Diante deste breve panorama aqui realizado sobre uma parcela 
dos poetas mais significativos com publicações entre 1900 e 1920, o 
ajustamento deles na já citada denominação de pós-românticos por 
Humberto Hermenegildo de Araújo (2004), impõe uma leitura da 
produção poética norte-rio-grandense que forma um conjunto de 
poemas “[...] que, se reunidos, permitem uma visão sobre o modo 
como o processo literário brasileiro aconteceu em uma comunidade 
situada na região nordeste […], estado praticamente sem tradição 
constituída [...]” (ARAÚJO, 2004, p. 93-94).

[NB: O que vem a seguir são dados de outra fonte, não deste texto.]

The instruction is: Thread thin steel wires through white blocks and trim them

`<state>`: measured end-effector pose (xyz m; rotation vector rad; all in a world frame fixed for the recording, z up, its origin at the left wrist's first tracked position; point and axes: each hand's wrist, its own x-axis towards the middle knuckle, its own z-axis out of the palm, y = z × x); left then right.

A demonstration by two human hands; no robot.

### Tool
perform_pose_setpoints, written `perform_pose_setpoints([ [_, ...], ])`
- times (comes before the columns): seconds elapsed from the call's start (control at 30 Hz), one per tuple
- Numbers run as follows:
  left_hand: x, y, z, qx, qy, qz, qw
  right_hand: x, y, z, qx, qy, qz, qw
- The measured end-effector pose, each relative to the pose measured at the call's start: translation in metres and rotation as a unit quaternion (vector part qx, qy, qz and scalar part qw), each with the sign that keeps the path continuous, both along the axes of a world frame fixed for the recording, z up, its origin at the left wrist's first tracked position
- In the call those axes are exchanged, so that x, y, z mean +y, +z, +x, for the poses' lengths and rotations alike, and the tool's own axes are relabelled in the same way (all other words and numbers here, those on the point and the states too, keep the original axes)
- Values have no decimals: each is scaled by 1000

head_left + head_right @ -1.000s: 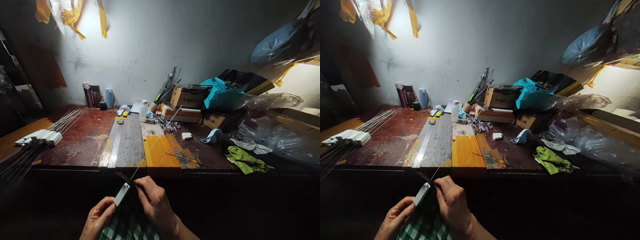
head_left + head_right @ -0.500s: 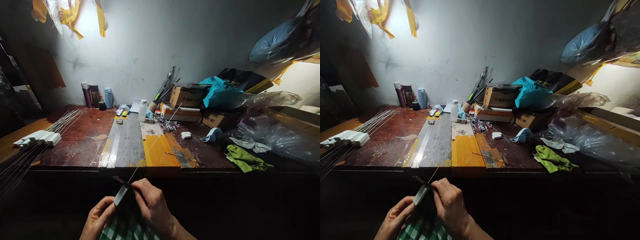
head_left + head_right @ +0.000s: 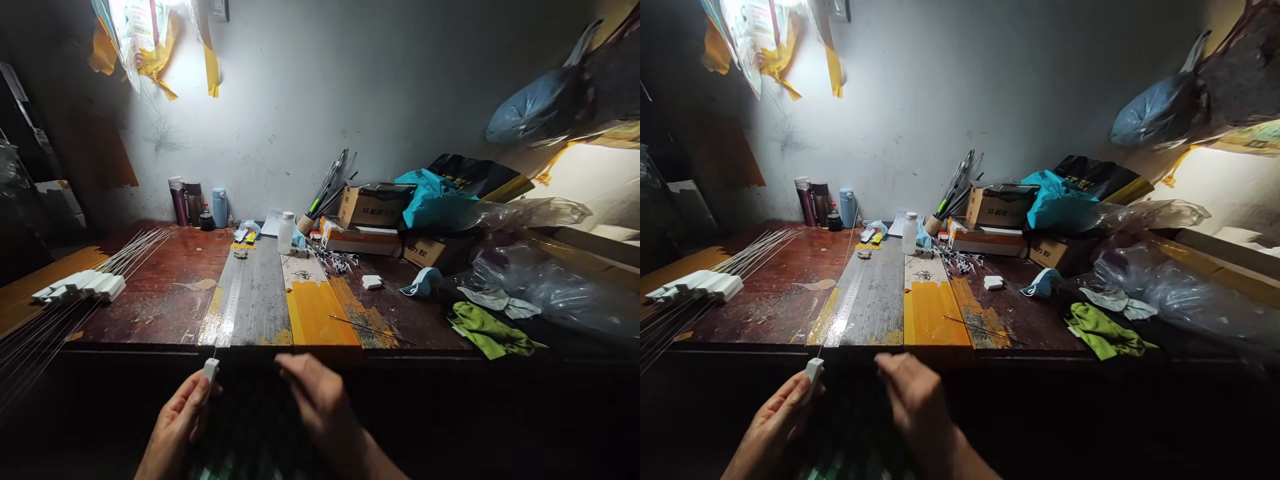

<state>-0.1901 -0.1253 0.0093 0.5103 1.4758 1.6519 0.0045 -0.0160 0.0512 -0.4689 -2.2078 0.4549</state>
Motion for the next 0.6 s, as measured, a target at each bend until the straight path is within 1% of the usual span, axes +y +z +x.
perform_pose_setpoints([
  [0.03,0,1,-2,17,11,3,1000,17,7,-2,-27,-49,5,998],
  [0.07,0,2,-4,29,15,5,999,35,13,-6,-83,-99,12,991],
  [0.1,0,3,-4,39,15,5,999,54,19,-12,-163,-140,14,977],
  [0.2,-1,6,0,51,-8,6,999,104,31,-32,-229,-154,17,961],
  [0.27,-2,6,2,51,-27,6,998,125,34,-43,-252,-159,22,954],
  [0.33,-2,3,3,47,-36,2,998,136,33,-47,-268,-173,25,947],
  [0.4,-2,-2,2,44,-42,-1,998,142,31,-44,-275,-192,22,942],
  [0.5,-1,-6,3,39,-51,-1,998,148,30,-31,-271,-222,14,937],
  [0.6,1,-4,9,14,-38,-10,999,154,34,-12,-262,-227,11,938],
])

Por sobre estes poetas de uma melancolia solar – adjetivo este 
designado perante a geografia ensolarada desta esquina dos trópicos, 
criando um paradoxo entre criação e realidade observada –, tratados 
como pós-românticos, reside um fato essencial à literatura e às artes em 
geral, justamente um sinal de que “Se a arte é uma noção transcultural, 
os objetos aos quais ela remete devem necessariamente compartilhar 
certo número de traços” (JOUVE, 2012, p. 20). Nos poemas e poetas 
aqui expostos – concretizando o que Vincent Jouve há pouco chamou 
de “objetos” –, os traços em comum entre eles formam a ideia de 
que a poesia potiguar do despontar do século XX nomeiam sua 
inserção no quadro da literatura nacional do mesmo período, ainda 
tão afeita às influências europeizadas do século XIX. 
 Tal fator não gera um descrédito, apenas uma constatação de 
que o Rio Grande do Norte e seus poetas se resguardam na mesma 
admiração dos demais escritores dentro de um país periférico, 
cujo convencionalismo lírico é mantido sob os aspectos formais e 
estilísticos em que a maturidade crítica ainda demorará até que o 
Modernismo polemize sua chegada nos anos de 1920.